Any markers earlier in the poem or links between ἔρις and another word in the immediate vicinity of the poem, in what Vallat calls the ‘semiotic activation’Footnote 14 of wordplays, would give greater reason to believe that Catullus is making a pun on ἔρις. One marker in the poem which flags up the possibility of the eris–ἔρις pun for the reader comes at the end of line 4. Catullus asks why Ravidus should want to start a quarrel, excitare rixam. While ἔρις is not etymologically connected with rixa, as was once suggested,Footnote 15 it nevertheless shares the same semantic field concerned with strife, quarrels or battle. In the Iliad ἔρις is frequently used to depict strife and the contests of war. So, in Book 1 Agamemnon says of Achilles: αἰεὶ γάρ τοι ἔρις τε φίλη πόλεμοί τε μάχαι τε, ‘for always strife and wars and battles are dear to you’ (Il. 1.177; repeated at 5.891, Zeus to Ares). Ἔρις is also personified as a goddess in the Iliad as the force which creates quarrels: Ζεὺς δ᾽ Ἔριδα προΐαλλε θοὰς ἐπὶ νῆας Ἀχαιῶν | ἀργαλέην, πολέμοιο τέρας μετὰ χερσὶν ἔχουσαν, ‘Zeus sent Strife to the swift ships of the Achaeans, the dread goddess, bearing in her hands a portent of war’ (Il. 11.3–4; cf. 11.73). The instance of Zeus sending Strife is especially poignant, because it is picked up by line 3 of poem 40 when Catullus asks which god has stirred Ravidus to start the quarrel quis deus … excitare rixam, and thus highlights the divinely sent nature of ἔρις.

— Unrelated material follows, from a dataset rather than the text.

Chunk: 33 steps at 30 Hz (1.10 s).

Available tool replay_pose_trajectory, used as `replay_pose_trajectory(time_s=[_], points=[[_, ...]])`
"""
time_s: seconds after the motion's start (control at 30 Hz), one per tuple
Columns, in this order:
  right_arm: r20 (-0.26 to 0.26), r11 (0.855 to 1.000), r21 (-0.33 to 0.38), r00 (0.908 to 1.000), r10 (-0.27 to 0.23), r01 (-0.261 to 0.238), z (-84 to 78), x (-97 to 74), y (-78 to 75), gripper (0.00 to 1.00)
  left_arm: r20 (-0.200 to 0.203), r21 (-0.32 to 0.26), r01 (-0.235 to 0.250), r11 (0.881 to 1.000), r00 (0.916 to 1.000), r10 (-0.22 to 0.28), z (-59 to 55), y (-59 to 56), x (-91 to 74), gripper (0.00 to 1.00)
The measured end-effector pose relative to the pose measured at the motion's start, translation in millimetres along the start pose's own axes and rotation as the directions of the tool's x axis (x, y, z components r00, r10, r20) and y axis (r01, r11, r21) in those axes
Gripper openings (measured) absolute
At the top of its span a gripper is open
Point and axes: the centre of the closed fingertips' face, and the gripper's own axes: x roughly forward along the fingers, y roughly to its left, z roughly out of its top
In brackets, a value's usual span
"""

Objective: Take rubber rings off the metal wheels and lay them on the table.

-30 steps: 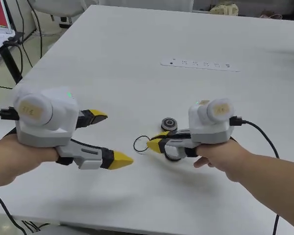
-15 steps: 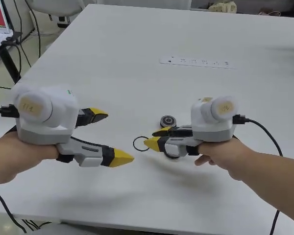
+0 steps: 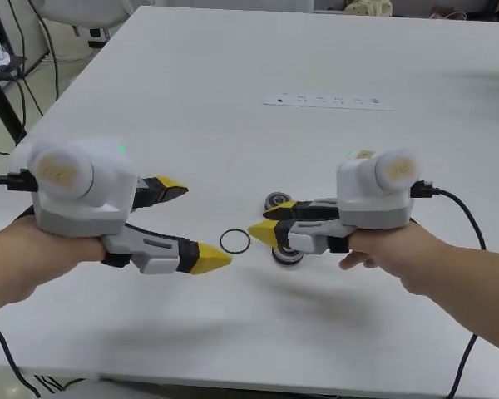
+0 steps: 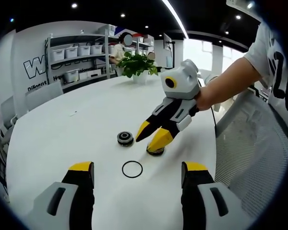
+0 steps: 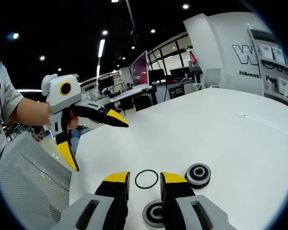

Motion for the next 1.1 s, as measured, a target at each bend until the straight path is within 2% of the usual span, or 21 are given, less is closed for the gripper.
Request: replay_pose_trajectory(time_s=[0.27,0.6,1.1], points=[[0.005,1.000,-0.013,0.9999,-0.013,0.013,0.8,-16.1,-6.2,0.24,-0.001,0.014,0.017,1.000,0.9999,-0.017,6.1,-2.1,10.5,0.71],[-0.023,0.999,-0.035,0.9991,-0.035,0.035,-13.0,-31.2,-15.2,0.26,-0.006,0.018,0.048,0.999,0.9988,-0.048,11.8,-6.0,26.5,0.66],[-0.072,0.998,-0.062,0.9967,-0.038,0.034,-33.1,-37.0,-18.4,0.30,-0.028,0.031,0.089,0.996,0.9958,-0.088,12.4,-14.5,47.8,0.57]])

One of the most famous occurrences of ἔρις in Greek literature concerns the origins of the Trojan War, which is mentioned by Proclus in the Cypria and Ps.-Apollodorus in Bibl. E3.2. Ἔρις comes to the marriage-feast of Peleus and starts a dispute among Hera, Athena and Aphrodite about who is the most beautiful. The amorous context in which Ἔρις is concerned in Proclus and Ps.-Apollodorus is echoed by Catullus in lines 7–8 of poem 40 (meos amoresuoluisti amare), when the poet tells Ravidus that he will suffer a long punishment for loving his lover. It is also worth noting that in poem 66 rixa is also used in the context of a wedding night, where Catullus uses the word to refer to sexual intercourse in the phrase ‘night-time struggle’ nocturnae … rixae (66.13).

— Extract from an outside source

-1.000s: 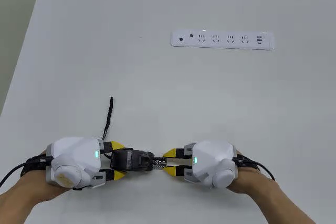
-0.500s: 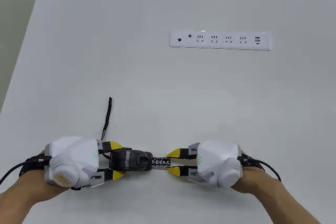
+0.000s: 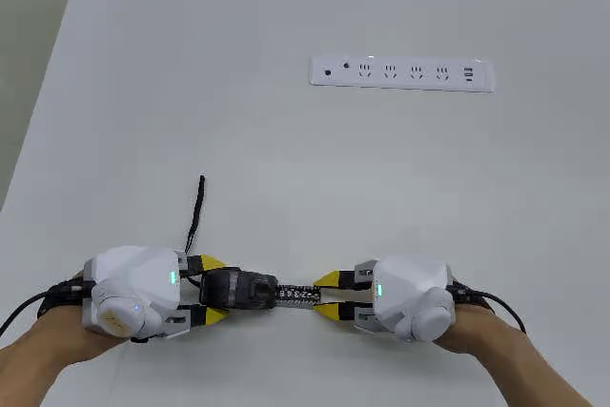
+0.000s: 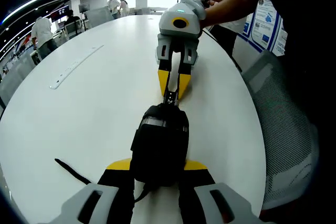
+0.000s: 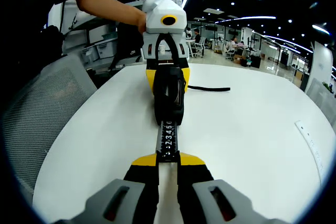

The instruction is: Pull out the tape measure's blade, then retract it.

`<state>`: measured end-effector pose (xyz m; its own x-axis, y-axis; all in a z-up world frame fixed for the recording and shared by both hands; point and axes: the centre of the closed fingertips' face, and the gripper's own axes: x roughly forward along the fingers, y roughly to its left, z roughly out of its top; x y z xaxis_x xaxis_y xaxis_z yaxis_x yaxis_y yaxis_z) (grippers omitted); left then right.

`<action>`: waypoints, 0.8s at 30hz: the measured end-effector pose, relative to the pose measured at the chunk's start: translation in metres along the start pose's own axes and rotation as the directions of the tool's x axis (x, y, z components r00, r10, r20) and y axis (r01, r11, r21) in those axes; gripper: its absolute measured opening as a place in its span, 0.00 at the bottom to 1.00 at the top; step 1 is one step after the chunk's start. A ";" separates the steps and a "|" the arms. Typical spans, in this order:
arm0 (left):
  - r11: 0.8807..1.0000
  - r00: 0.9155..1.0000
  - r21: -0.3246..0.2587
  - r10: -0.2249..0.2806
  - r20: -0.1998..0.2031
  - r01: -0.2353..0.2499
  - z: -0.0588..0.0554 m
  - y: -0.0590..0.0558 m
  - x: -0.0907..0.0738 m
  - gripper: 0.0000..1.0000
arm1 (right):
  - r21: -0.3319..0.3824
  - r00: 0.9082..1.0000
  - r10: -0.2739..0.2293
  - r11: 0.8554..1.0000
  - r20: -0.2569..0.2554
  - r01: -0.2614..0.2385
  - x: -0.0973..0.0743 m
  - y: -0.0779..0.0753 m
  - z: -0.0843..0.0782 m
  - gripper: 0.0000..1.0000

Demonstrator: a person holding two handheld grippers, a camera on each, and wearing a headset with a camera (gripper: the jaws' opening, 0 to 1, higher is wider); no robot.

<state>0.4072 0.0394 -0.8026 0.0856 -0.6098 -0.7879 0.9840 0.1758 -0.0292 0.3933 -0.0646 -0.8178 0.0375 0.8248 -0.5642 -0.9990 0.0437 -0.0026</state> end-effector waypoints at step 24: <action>1.000 1.000 -0.002 0.000 0.007 0.000 0.001 0.000 0.000 0.29 | 0.017 1.000 0.003 1.000 -0.012 -0.003 -0.030 0.002 -0.021 0.11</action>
<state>0.4078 0.0386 -0.8023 0.0867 -0.6156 -0.7833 0.9837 0.1773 -0.0304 0.3901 -0.1008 -0.8185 0.0340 0.8182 -0.5739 -0.9986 0.0506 0.0129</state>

In poem 40 Catullus connects the idea of strife with that of love and sickness of mind. For Catullus the behaviour of Ravidus in loving the poet's own lover can only be the result of some sickness of mind—something potentially divinely sent (by Eris). The connection is made in the first line of the poem in the alliterative phrase mala mens, and then in the final two lines through the use of polyptoton in amores … amare. The connection of love with sickness is, of course, nothing unique to Catullus. We see it in Virgil concerning Orpheus and his love for Eurydice: cum subita incautum dementia cepit amantem (‘when a sudden madness seized the incautious lover’, Verg. G. 4.488); and concerning Dido: habes tota quod mente petisti: | ardet amans Dido traxitque per ossa furorem (‘that which you have sought with your whole mind you have; Dido burns in madness and draws the madness through her bones’, Verg. Aen. 4.100–1). While line 100 refers to the desire of Venus and not of Dido, the close proximity of mente, amans and furorem in line 101 provides the same lexical field of love and madness we see in Catullus with mala mens and amoresamare.

Moreover, it is possible that Catullus may be hinting at a further connection through his use of the noticeable polyptoton amoresamare via the Greek counterpart of amor, ἔρως, which can be connected with ἔρις, as is indicated by the famous wordplay employed by Apollonius of Rhodes (Argon. 4.445–9):Footnote 16

σχέτλι᾽ Ἔρως, μέγα πῆμα, μέγα στύγος ἀνθρώποισιν,
ἐκ σέθεν οὐλόμεναί τ᾽ ἔριδες στοναχαί τε γόοι τε,
ἄλγεά τ᾽ ἄλλ᾽ ἐπὶ τοῖσιν ἀπείρονα τετρήχασιν.
δυσμενέων ἐπὶ παισὶ κορύσσεο, δαῖμον, ἀερθείς,
οἷος Μηδείῃ στυγερὴν φρεσὶν ἔμβαλες ἄτην.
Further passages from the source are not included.